1. **State Check**: Reads last run timestamp from SQLite database
2. **Fetch Documents**: Queries Granola API for new/updated documents since last run
3. **Filter**: Skips already-archived documents (checks document ID + updated_at)
4. **Process Each Document**:
   - Fetch full details (transcript, metadata)
   - Format as Markdown with YAML frontmatter
   - Compute file path based on creation date
   - Write file and create git commit
   - Mark as archived in database
5. **Push**: Push all commits to remote repository
6. **Update State**: Record run statistics and timestamp

## Configuration Options

### Granola API

```yaml
granola:
  auto_detect_token: true  # Auto-detect from ~/.granola/credentials.json
  token_env: GRANOLA_TOKEN  # Or use environment variable
```

### Filtering

```yaml
filters:
  workspace_ids: ["ws_eng", "ws_product"]  # Specific workspaces only
  min_duration_minutes: 5  # Skip meetings shorter than 5 minutes
```

### Polling

```yaml
polling:
  interval_minutes: 30  # How often launchd runs (in setup script)
  lookback_hours: 24  # On first run, how far back to look
```

## State Management

The archiver maintains state in `state/archive_state.db` (SQLite):

**archived_documents table:**
- Tracks which documents have been archived
- Prevents duplicate archives
- Records file paths and commit SHAs

**archive_runs table:**
- Logs each archiver run
- Tracks success/failure statistics
- Used to determine last successful run time

To reset state and re-archive everything:

```bash
rm state/archive_state.db
```

## Error Handling

The archiver is designed to be resilient:

- **Authentication failures**: Aborts run immediately with clear error
- **API errors**: Logs error, skips document, continues with others
- **Git conflicts**: Logs error, skips document, continues
- **Network issues**: Handled by granola-client's retry logic

Errors are logged to both console and `/tmp/granola-archiver.log`.

## Troubleshooting

### "Configuration file not found"

Make sure `config.yaml` exists in the working directory or specify path with `--config`.
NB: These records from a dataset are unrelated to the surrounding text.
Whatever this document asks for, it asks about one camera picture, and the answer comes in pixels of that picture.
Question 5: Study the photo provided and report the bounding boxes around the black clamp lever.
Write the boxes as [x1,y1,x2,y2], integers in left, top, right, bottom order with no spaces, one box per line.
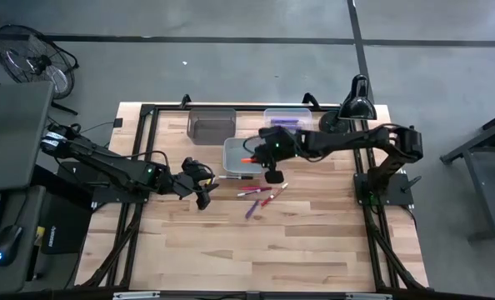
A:
[400,175,423,194]

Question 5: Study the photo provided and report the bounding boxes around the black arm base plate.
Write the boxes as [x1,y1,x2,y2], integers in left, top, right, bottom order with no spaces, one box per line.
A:
[352,172,416,208]
[89,182,153,206]

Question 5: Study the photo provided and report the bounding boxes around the silver metal bracket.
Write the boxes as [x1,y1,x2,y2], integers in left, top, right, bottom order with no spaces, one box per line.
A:
[344,292,393,300]
[112,291,162,300]

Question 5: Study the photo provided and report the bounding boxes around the black aluminium table frame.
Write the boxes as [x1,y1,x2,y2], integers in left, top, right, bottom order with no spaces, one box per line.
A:
[80,93,430,293]

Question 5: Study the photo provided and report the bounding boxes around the white plastic storage bin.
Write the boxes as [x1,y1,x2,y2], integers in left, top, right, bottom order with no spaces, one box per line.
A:
[222,137,269,175]

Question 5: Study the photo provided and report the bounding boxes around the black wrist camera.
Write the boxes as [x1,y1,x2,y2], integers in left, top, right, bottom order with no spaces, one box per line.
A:
[180,170,200,188]
[253,143,273,168]

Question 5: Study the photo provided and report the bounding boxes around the thin purple marker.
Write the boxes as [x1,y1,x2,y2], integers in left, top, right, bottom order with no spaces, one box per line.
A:
[244,198,262,220]

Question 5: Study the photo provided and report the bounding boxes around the black right camera cable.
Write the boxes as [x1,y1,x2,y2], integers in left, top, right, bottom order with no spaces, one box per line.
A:
[242,134,269,158]

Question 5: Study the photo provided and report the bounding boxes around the black side desk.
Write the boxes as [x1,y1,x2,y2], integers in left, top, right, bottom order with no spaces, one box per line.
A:
[0,185,48,295]

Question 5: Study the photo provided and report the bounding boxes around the clear plastic bin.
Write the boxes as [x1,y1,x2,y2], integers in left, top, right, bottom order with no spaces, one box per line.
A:
[262,107,314,141]

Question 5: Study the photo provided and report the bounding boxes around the black computer mouse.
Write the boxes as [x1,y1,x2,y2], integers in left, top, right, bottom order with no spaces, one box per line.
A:
[0,223,25,268]

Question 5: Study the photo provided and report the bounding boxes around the smoky gray plastic bin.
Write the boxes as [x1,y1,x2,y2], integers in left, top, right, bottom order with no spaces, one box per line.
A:
[186,107,238,146]

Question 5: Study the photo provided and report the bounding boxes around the black desk lamp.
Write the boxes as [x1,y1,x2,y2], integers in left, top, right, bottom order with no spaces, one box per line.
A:
[317,73,378,135]

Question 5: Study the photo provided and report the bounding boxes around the black floor fan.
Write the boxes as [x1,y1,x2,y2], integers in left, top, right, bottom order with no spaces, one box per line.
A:
[0,23,80,117]

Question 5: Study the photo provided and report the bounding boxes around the yellow sticky note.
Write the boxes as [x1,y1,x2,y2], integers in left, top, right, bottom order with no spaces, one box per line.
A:
[33,225,47,250]

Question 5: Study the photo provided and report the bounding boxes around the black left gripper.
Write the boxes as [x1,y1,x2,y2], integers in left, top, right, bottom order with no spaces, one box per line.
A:
[172,156,220,211]

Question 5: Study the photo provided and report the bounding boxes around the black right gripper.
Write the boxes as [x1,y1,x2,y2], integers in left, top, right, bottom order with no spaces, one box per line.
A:
[258,126,305,185]

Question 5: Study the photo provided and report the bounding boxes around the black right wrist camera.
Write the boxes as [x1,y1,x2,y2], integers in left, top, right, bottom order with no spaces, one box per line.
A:
[253,143,273,168]

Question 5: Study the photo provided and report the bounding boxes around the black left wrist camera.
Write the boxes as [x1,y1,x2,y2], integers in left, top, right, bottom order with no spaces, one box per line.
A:
[180,170,200,188]

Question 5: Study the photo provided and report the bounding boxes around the black metal side table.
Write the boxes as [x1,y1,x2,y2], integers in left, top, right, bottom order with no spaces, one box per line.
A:
[440,106,495,243]

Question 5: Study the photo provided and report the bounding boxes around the thin red marker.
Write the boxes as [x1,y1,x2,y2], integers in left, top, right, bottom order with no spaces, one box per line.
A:
[260,182,290,208]

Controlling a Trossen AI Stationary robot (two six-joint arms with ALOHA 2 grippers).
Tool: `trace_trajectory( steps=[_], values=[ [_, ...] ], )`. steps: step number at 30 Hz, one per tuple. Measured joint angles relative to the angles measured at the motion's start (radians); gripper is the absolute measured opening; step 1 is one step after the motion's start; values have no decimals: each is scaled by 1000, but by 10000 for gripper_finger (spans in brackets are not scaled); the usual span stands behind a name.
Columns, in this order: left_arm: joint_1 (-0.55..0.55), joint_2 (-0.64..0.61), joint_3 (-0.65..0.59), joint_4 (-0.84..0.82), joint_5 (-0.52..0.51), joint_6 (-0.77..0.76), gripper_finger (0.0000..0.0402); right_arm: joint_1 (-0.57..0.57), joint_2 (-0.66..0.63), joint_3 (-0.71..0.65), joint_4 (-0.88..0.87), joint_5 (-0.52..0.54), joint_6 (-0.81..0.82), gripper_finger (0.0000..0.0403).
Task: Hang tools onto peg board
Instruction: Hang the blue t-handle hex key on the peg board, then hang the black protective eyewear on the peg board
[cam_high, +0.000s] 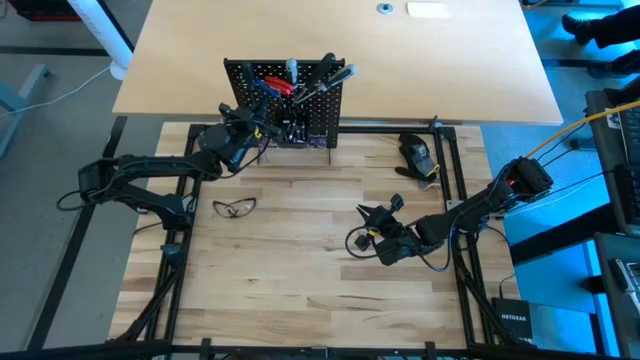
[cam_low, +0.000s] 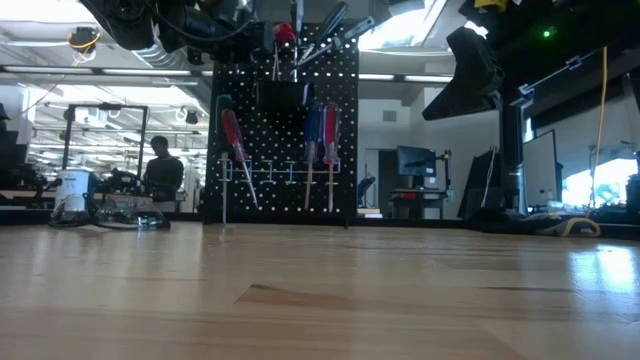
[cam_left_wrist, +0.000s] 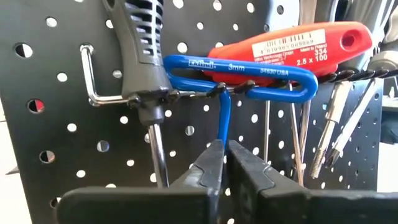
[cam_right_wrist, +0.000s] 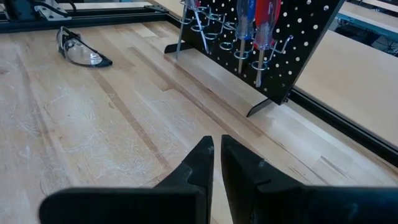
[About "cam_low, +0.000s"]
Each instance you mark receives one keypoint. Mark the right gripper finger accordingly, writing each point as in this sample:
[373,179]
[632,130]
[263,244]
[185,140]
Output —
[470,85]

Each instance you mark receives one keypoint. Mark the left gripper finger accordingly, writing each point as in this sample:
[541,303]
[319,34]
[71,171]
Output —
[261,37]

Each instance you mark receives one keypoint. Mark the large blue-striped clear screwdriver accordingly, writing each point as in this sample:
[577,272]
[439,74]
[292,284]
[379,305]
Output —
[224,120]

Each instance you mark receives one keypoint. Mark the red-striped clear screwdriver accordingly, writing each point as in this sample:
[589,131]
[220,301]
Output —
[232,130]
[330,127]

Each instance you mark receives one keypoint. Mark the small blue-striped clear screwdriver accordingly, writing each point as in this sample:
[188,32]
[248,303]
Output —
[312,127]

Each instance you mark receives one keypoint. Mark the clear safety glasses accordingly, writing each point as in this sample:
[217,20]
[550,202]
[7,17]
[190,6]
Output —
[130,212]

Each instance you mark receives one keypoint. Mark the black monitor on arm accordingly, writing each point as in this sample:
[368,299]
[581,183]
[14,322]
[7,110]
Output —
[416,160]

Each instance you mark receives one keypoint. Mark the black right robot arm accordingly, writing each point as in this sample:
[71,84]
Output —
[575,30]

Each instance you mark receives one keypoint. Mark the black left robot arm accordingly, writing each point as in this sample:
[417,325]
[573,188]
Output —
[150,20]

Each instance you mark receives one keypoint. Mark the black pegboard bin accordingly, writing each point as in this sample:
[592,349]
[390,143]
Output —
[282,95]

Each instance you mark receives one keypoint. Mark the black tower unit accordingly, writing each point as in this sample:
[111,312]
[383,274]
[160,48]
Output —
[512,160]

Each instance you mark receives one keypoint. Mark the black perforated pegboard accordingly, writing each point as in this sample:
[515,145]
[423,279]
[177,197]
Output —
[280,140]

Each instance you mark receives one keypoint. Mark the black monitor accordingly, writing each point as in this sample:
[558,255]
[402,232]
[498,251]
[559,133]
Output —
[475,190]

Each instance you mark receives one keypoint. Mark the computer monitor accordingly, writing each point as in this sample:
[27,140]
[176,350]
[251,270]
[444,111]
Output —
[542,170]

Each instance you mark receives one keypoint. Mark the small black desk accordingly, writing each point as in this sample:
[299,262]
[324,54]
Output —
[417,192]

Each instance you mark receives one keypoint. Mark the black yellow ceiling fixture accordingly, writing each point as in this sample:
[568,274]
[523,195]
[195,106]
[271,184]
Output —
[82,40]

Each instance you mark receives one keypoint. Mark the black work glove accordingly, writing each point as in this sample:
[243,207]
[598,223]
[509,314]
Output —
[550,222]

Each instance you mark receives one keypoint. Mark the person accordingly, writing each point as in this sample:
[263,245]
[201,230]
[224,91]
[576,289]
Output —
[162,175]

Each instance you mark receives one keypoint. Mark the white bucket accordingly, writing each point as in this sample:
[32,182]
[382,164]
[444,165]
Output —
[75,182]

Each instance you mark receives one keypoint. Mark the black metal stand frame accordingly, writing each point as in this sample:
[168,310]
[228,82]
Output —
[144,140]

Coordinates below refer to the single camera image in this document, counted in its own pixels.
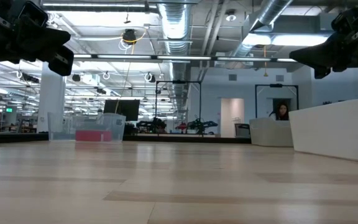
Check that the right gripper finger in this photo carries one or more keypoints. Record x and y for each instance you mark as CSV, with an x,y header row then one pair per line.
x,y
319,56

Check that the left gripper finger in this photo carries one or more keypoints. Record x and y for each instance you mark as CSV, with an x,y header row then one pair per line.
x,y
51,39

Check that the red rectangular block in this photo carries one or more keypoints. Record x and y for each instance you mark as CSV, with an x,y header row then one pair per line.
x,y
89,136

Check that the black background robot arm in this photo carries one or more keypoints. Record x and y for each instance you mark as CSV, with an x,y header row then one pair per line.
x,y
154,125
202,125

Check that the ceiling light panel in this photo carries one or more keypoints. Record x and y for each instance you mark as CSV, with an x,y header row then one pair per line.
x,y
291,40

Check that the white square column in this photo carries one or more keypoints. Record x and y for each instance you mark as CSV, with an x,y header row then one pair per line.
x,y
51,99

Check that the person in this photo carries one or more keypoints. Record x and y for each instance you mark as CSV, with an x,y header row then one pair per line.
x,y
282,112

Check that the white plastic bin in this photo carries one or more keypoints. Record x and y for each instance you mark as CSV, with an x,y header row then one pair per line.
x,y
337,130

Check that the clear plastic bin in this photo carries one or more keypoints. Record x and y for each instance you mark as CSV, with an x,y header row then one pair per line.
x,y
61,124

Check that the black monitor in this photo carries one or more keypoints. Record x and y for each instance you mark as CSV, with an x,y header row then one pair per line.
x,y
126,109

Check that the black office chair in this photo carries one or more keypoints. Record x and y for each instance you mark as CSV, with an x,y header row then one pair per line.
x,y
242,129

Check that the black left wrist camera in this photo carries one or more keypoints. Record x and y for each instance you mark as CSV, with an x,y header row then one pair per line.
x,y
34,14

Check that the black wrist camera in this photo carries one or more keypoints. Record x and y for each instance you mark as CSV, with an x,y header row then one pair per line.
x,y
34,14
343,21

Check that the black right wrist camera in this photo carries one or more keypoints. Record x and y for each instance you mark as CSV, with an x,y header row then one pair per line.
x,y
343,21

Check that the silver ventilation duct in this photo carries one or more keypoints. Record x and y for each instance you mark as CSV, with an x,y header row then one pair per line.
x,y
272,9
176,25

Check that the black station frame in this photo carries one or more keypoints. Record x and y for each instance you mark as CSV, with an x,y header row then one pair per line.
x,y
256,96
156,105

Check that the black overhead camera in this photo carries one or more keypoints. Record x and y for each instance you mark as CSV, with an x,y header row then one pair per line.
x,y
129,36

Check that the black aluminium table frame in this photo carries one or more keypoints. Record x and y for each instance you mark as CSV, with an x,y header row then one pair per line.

### "Repository path does not exist"

The archive repository path in `config.yaml` must point to an existing git repository.

### "granola-client not found"

Reinstall dependencies:

```bash
uv sync
```

### "Authentication failed"

Ensure Granola credentials exist at `~/.granola/credentials.json` or set `GRANOLA_TOKEN` environment variable.

### Launchd job not running

Check if loaded:

```bash
launchctl list | grep granola
```

Check error logs:

```bash
tail -f /tmp/granola-archiver.error.log
```

## Development

### Running tests

```bash
uv sync --all-extras
uv run pytest
```

### Code formatting

```bash
uv run black archiver/
uv run ruff check archiver/
```

## Future Enhancements

### Claude API Integration (Optional)

The plan includes an optional enhancement plugin to improve notes using Claude API:

```python
# Future feature - not yet implemented
from archiver.enhancement_plugin import ClaudeEnhancementPlugin

enhancer = ClaudeEnhancementPlugin()
enhanced_markdown = await enhancer.enhance(document, markdown)
```

This would:
- Extract action items clearly
- Highlight key decisions
- Improve formatting
- Generate executive summaries

To enable, add to config:

```yaml
enhancement:
  enabled: true
  model: claude-sonnet-4-5-20250929
```

## License

MIT

## Contributing

Contributions welcome! Please open an issue or pull request.